Research Portfolio Balance: In the UK, there has been a substantial shift away from project-level funding, towards “personal” and “strategic” awards. The goals of these newer mechanisms are to enable larger more ambitious scientific projects and to recognise affective proven scientific leaders with long-term funding. As powerful as these mechanisms have been they have caused a major realignment in funding of science in the UK. Project driven science— traditionally the work funded by project and programme grants— has been substantially cut in favor of these more “strategic" investments. The inevitable affect will be the loss of the initial discovery and development that are the foundation of the larger strategic investments that are now being funded. Moreover young investigators or those early stage discoveries that form the basis of larger strategic collaborations are being choked off. This transition is predictable. Significant shifts in investment where total available funds are at best constant or in practice decreasing will naturally choke off important discoveries. Limited funding combined with shifts in strategic priorities has meant that important basic discoveries, in particular the scientific progress that feeds the next strategic priorities will not occur.
From the perspective of BioImagingUK the infrastructure and capabilities that have been funded through various strategic investments by BBSRC, MRC and EPSRC will progressively be used less and be accessed by a decreasing cohort of scientists and projects. A predictable outcome is therefore a slow decline in the hardware and intellectual infrastructure that underpins scientific discovery, and ultimately UK economic growth and competitiveness on the world stage.

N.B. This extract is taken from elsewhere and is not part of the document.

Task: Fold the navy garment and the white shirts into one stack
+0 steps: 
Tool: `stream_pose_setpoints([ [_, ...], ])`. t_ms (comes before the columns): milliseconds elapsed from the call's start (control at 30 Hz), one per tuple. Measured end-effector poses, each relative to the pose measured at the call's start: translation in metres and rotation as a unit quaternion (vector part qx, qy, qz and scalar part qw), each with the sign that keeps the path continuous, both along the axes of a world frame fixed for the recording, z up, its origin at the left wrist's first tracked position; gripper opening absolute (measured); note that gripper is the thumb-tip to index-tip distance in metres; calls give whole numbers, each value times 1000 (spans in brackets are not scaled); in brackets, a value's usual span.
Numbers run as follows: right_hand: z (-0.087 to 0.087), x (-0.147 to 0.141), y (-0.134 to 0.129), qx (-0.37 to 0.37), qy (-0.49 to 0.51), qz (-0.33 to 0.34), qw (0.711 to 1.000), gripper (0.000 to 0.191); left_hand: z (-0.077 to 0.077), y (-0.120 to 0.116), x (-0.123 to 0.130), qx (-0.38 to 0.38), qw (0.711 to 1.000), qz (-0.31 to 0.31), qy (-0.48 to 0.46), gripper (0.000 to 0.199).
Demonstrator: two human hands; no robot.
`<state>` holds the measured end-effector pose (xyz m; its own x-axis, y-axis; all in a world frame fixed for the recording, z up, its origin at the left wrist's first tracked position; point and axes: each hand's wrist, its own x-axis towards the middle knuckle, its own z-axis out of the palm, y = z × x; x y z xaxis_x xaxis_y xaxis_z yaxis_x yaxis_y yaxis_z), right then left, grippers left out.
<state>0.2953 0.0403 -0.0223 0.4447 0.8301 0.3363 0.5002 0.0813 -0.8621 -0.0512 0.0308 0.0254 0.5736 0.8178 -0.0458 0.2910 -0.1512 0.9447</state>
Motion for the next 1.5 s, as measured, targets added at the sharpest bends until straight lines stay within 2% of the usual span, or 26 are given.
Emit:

For these reasons a rebalancing of the priorities of project-driven versus the strategic and personal awards must be considered.
Q4: Effective ways of working
Views are invited on how the Research Councils can operate most effectively within the wider science and innovation system, recognising what works well and identifying opportunities for improvements. You may wish to consider issues such as the strategic leadership provided by the Research Councils, how Research Councils engage with their communities, and the operation of the peer review system.
Answer:
Research Council grants are often too short-term to be fully effective. 2-3 year grants do not help with planning for long-term research goals and highly skilled individuals trained during such grant periods often leave when the grant comes to an end. A better approach in some research areas would be to run longer funding cycles (c. 5-10 years), with regular in-project reviews and to review career paths for excellent enabling researchers who support high level instrumentation and capabilities over the long term.